Hi, 

Zeromq has great set of messaging patterns. I can hardly imagine task which 
can't be decomposed into one or few of the request/reply, publish/subscribe or 
push/pull messaging model. But there are plenty of problems with the patterns. 
I'll try to summarize them.

Request/reply:
1. REP socket works only for samples and useless in any real world application, 
things it lacks:
  1) publishing presence
  2) heartbeating
  3) ability to discard request
2. REQ socket is also useless for most applications, because of:
  1) unable to retry request
3. XREQ lacks support of routing request to a specific destination
4. XREP is meant as a non-blocking replier socket, but incidentally used for 
everything other sockets can't do
5. Ineficient load-balancing for some applications

Push/Pull:
1. No routing to specific destination
2. Very weak reliability guarantees
3. Ineficient load-balancing for some applications

Pub/Sub:
1. Weak reliability guarantees
2. Lack of a way to know when message stream was broken
3. Late joiners problem
Can't mention that pub/sub has perfrect routing for specific destination. 
Recently added choice of subscriber side filtration or publisher side 
filtration makes that even more great (is it right, is it user's choice?)

If someone have something to add to summary, be my guest.

So let's start with simplest things.
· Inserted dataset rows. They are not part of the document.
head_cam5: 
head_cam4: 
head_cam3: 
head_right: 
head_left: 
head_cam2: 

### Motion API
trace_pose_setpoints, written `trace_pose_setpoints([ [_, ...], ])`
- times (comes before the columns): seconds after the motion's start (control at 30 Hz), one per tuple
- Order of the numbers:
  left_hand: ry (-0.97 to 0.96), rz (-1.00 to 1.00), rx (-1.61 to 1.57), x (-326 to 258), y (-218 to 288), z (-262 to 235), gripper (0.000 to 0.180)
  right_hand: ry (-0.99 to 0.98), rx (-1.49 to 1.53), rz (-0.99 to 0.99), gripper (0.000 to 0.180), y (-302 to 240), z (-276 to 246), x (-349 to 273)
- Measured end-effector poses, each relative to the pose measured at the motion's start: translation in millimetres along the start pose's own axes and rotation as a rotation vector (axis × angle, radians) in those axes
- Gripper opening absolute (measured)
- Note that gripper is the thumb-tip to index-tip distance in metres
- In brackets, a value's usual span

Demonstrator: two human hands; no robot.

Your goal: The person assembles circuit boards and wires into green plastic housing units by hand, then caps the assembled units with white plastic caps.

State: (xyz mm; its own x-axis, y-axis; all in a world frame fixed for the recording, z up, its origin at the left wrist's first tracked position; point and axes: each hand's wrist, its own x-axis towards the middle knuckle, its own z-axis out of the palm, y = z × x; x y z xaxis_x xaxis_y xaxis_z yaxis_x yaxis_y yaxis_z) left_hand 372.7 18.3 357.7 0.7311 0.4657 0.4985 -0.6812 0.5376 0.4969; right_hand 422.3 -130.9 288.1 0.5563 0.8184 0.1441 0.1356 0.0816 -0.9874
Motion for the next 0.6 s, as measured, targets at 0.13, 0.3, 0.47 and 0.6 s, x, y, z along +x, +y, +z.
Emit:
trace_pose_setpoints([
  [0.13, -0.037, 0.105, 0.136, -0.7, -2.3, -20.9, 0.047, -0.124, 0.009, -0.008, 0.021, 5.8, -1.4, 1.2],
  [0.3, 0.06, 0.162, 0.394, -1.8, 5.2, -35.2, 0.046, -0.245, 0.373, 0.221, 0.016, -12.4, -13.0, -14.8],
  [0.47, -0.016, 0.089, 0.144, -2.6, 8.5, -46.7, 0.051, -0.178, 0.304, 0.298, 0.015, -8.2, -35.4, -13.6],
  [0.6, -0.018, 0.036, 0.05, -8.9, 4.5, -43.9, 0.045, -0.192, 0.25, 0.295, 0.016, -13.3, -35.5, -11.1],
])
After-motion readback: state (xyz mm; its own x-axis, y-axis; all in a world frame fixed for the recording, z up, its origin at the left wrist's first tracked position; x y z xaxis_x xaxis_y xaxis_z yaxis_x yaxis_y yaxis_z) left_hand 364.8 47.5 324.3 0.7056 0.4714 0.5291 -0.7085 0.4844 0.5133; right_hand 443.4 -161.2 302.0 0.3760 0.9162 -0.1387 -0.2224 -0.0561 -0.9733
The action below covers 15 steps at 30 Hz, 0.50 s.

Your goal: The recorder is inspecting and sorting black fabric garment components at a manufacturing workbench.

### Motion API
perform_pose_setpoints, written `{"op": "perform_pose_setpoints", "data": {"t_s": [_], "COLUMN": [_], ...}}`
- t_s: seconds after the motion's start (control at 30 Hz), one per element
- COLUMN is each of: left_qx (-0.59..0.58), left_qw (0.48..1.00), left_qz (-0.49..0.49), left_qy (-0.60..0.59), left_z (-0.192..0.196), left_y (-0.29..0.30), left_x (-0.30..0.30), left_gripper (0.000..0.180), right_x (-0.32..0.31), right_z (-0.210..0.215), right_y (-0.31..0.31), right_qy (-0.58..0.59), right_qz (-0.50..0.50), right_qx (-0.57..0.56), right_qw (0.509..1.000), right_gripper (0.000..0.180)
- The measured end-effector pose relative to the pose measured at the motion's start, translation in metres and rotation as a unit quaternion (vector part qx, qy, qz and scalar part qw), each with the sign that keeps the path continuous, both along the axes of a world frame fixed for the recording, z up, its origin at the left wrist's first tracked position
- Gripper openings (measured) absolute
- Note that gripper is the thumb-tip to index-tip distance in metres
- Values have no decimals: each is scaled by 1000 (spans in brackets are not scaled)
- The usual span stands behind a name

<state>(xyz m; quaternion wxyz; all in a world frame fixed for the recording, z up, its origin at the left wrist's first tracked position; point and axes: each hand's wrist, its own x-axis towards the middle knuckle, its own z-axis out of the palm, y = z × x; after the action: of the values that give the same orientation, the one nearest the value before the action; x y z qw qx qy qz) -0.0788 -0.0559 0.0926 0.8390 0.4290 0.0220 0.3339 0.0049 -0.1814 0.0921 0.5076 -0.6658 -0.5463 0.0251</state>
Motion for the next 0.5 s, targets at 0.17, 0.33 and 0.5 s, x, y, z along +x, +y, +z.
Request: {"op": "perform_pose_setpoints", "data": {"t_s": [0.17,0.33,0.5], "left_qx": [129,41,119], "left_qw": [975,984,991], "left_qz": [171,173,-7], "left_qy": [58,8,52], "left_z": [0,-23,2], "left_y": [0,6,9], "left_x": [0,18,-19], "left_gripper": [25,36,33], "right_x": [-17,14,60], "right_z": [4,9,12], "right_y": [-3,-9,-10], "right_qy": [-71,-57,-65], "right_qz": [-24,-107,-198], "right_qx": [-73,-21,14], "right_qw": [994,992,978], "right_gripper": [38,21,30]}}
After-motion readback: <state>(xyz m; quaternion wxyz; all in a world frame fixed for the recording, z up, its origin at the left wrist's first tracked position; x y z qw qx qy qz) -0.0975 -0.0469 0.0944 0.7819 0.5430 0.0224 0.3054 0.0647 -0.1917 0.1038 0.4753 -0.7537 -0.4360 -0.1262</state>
There is nothing could be done with 
reliability of publish subscribe, and probably that's ok. For broken stream 
notification it can be done by proper transport shutdown of connections, which 
was discussed a bit. I don't want to repeat myself, just say that shutdown is 
implemented in every connection oriented network protocol. Including few ones 
with implicit connections (e.g. sctp and rxrpc). It's interesting that sctp has 
no half-closed state as I proposed, but has notification of undelivered 
message. All in all I think this should be discussed more.

Reliability guarantees of push/pull also can't be implemented fully. If we 
would like to introduce acks for the event of message have been processed by 
application we just use request/reply pattern, since it is designed 
specifically for this kind of task.

Both Push/Pull and Req/Rep patterns need to be able to deliver messages to 
specific destination. Destination which is group of adresses should also be 
supported. I don't sure if it's ok if last requirement would need a device to 
work, because device can become a bottleneck and two devices can't be attached 
for the reason, which device was atached for in the first place. Also usage of 
unrelated socket type (XREP in current implementation) should be discouraged or 
even should be removed totally. For this very task identities were introduced, 
and time has proven that identities just don't work.

We will back to destination routing shortly. Now I'm going to introduce meaning 
of out of band (OOB) messages. This kind of message is meaningless for 
applications, it's used for heartbeats, acks and presence. I'm also going to 
introduce two types of devices: transparent (syn. dumb) ones and smart (syn. 
complex) ones. Former is a device which just agregates connections, and 
forwards OOB as is (well, appending address data). Latter is some kind of smart 
application, examples are: load balancer or device implementing message 
persistency (BTW both examples could be used with both req/rep and push/pull).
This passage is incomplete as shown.